## Directions
As the lines appear below, please set them down exactly, starting at the first and finishing with the one containing "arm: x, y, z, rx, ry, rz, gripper".

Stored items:
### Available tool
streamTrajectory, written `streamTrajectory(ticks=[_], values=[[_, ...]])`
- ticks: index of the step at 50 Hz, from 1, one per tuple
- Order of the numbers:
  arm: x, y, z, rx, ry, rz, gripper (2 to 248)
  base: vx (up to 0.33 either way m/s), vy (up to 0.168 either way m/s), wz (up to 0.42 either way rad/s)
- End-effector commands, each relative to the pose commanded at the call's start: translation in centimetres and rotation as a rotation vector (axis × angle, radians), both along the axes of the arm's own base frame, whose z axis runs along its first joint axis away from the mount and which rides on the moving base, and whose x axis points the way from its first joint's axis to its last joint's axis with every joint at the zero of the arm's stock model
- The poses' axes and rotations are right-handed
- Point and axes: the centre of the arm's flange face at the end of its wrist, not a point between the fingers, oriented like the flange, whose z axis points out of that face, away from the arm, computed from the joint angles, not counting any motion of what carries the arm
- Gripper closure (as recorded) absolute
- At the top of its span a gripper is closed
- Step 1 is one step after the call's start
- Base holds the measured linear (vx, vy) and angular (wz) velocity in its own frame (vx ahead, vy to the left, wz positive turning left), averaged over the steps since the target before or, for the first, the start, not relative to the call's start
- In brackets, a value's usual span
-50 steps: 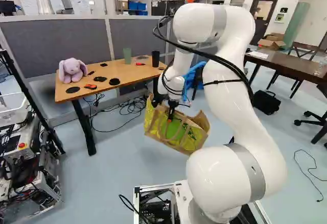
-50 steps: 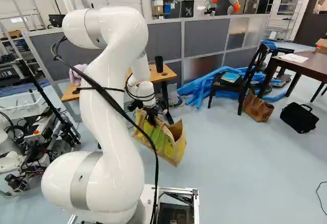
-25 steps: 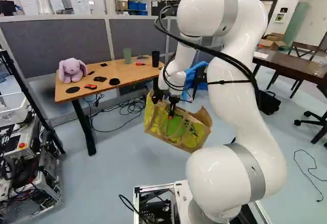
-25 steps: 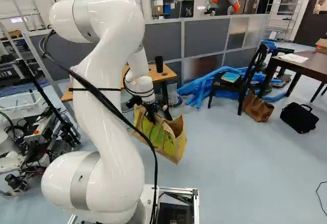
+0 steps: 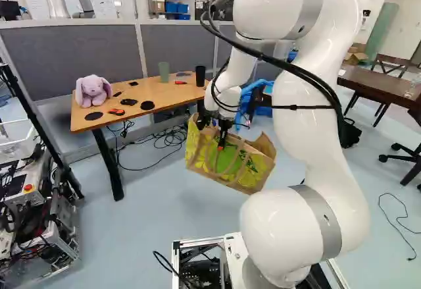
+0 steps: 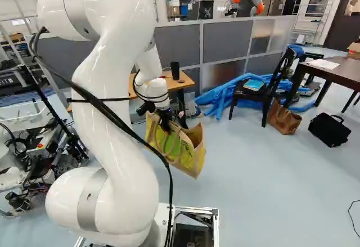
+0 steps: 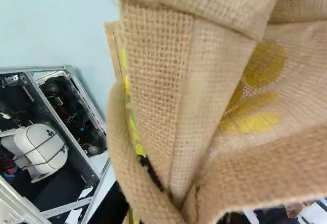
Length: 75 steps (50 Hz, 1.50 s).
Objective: Pick up the bag on the ground and place it on the table
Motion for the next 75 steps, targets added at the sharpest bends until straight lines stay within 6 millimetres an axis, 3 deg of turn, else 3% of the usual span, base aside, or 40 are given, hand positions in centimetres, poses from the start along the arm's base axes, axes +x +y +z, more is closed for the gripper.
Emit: streamTrajectory(ticks=[75], values=[[-3.0, -0.7, 11.0, -0.058, 0.045, 0.081, 217, 0.0, 0.0, 0.0]])
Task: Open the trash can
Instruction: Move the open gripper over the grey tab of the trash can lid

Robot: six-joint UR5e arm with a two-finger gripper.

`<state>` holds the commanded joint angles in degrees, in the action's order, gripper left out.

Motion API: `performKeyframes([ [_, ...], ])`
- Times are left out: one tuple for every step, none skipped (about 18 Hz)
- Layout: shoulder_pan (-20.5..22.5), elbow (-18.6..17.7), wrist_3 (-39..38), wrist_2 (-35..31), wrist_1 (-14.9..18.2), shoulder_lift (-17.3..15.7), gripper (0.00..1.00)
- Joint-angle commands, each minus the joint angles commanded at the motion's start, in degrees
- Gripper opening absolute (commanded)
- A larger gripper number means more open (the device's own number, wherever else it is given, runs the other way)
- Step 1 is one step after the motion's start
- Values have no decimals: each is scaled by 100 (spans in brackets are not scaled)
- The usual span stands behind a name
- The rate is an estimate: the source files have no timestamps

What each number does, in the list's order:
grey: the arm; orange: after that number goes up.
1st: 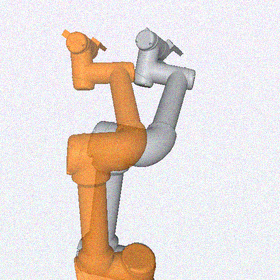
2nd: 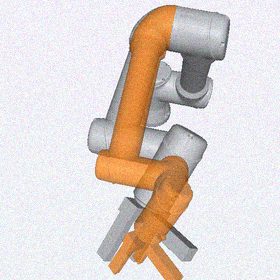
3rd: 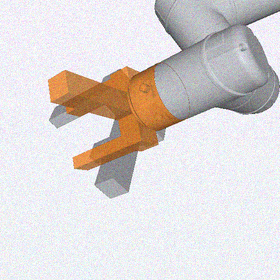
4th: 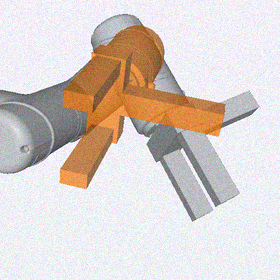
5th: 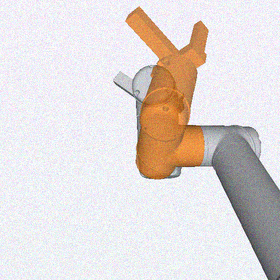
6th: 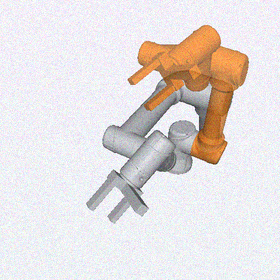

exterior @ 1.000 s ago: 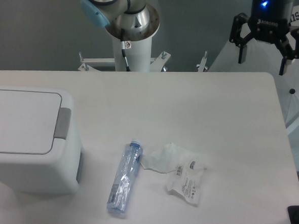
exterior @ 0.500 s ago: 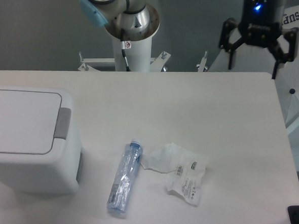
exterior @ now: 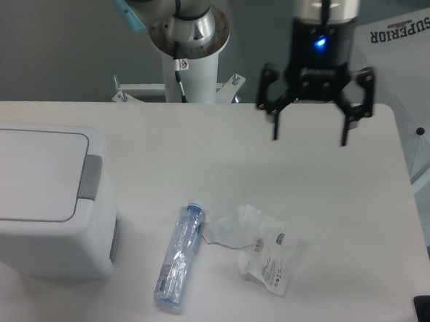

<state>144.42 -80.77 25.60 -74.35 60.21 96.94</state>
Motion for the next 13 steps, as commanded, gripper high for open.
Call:
performKeyframes([
  [-158,-9,-237,9,-9,53,100],
  [-316,-17,-466,0,-9,88,100],
  [-492,-44,-712,0,-9,149,100],
  [-650,-27,-975,0,-18,202,100],
  [-739,-26,-1248,9,-96,246,100],
  [-818,-44,-1520,9,-254,273,100],
  [-940,-70,-1784,17,-351,299,100],
  [-1072,-131,-1952,17,-387,317,100],
  [-1143,-193,-2049,17,-378,308,100],
  [-1205,-246,-2129,26,-387,308,100],
  [-1266,-272,-2199,35,-378,308,100],
  [-1302,-281,-2278,35,-378,317,100],
  [-1311,-290,-2348,35,-378,317,100],
])
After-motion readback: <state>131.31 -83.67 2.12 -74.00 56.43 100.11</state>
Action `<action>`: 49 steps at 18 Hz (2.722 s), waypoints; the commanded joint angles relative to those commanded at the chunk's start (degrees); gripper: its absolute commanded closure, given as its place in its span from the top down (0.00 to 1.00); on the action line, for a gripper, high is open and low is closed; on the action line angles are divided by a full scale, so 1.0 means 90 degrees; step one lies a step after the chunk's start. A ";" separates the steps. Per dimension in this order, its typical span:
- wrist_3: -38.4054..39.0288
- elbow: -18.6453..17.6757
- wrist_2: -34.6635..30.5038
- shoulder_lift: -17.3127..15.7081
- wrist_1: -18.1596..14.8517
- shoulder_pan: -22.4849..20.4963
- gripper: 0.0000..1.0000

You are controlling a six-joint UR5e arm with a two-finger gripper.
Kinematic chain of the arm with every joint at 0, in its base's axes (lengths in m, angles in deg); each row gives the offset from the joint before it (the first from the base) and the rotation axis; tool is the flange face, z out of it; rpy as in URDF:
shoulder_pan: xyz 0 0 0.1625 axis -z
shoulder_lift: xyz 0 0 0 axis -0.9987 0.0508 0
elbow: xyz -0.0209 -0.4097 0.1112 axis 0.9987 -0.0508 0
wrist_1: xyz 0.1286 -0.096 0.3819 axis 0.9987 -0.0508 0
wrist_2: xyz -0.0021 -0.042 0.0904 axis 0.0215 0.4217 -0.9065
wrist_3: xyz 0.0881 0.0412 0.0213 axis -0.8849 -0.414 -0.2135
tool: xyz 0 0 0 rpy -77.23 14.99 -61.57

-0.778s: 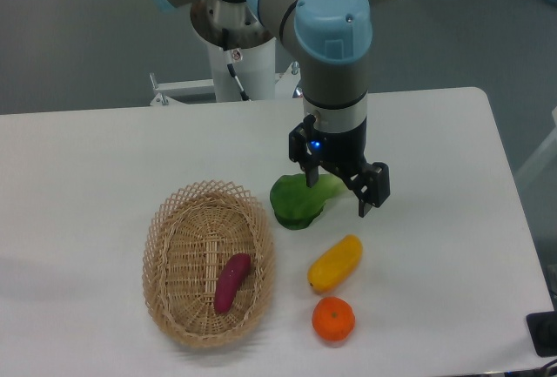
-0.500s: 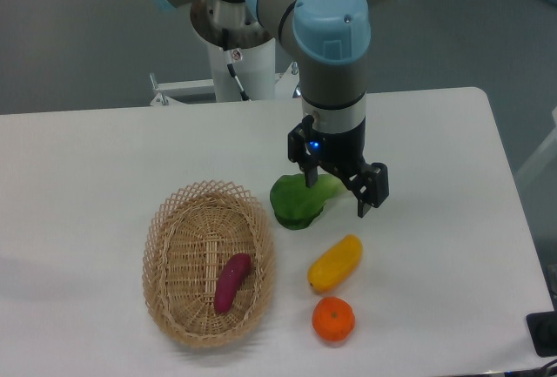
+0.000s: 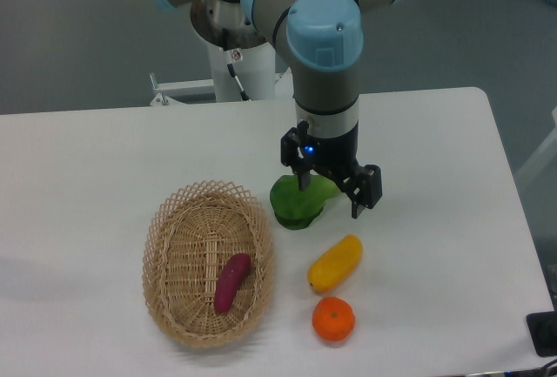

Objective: Pick up the sweet potato from the basket

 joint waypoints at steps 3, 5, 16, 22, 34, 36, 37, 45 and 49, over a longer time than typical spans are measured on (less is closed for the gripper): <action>0.0420 0.0000 -0.0059 0.0156 0.0000 0.0167 1.00; 0.0936 0.0000 -0.0001 0.0234 0.0010 0.0372 1.00; 0.2344 -0.0956 0.0068 0.0733 0.1570 0.0792 1.00; 0.2423 -0.1006 0.0049 0.1074 0.1670 0.0968 1.00; 0.2638 -0.0850 -0.0020 0.1641 0.1777 0.1232 1.00; 0.2629 -0.0830 -0.0020 0.1660 0.1777 0.1232 1.00; 0.2629 -0.0840 -0.0020 0.1689 0.1768 0.1232 1.00; 0.2638 -0.0821 -0.0098 0.1797 0.1787 0.1300 1.00; 0.2619 -0.0811 -0.0108 0.1846 0.1797 0.1301 1.00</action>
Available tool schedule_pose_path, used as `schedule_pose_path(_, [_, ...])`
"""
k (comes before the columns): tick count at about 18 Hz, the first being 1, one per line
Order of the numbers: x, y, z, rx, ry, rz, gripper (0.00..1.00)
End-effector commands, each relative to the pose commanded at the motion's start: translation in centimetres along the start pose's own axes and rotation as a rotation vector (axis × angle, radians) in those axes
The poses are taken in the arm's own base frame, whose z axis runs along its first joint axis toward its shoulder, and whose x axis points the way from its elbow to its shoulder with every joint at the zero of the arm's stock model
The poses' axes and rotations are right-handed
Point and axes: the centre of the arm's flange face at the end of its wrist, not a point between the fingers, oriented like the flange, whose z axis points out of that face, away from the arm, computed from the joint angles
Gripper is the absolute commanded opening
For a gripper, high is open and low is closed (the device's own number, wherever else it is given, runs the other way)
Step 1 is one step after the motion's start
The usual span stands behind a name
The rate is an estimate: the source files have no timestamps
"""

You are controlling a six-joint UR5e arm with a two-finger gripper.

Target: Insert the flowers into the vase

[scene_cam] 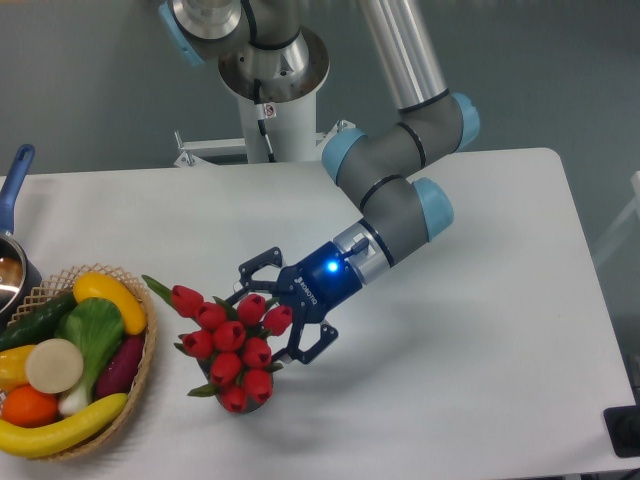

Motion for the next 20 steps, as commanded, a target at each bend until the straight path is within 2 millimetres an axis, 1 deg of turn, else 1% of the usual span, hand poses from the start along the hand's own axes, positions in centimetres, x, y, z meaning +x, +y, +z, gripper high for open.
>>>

## Response area
### Available tool
streamTrajectory, written `streamTrajectory(ticks=[_], values=[[_, ...]])`
- ticks: index of the step at 50 Hz, from 1, one per tuple
- Order of the numbers:
  arm: x, y, z, rx, ry, rz, gripper (2 to 248)

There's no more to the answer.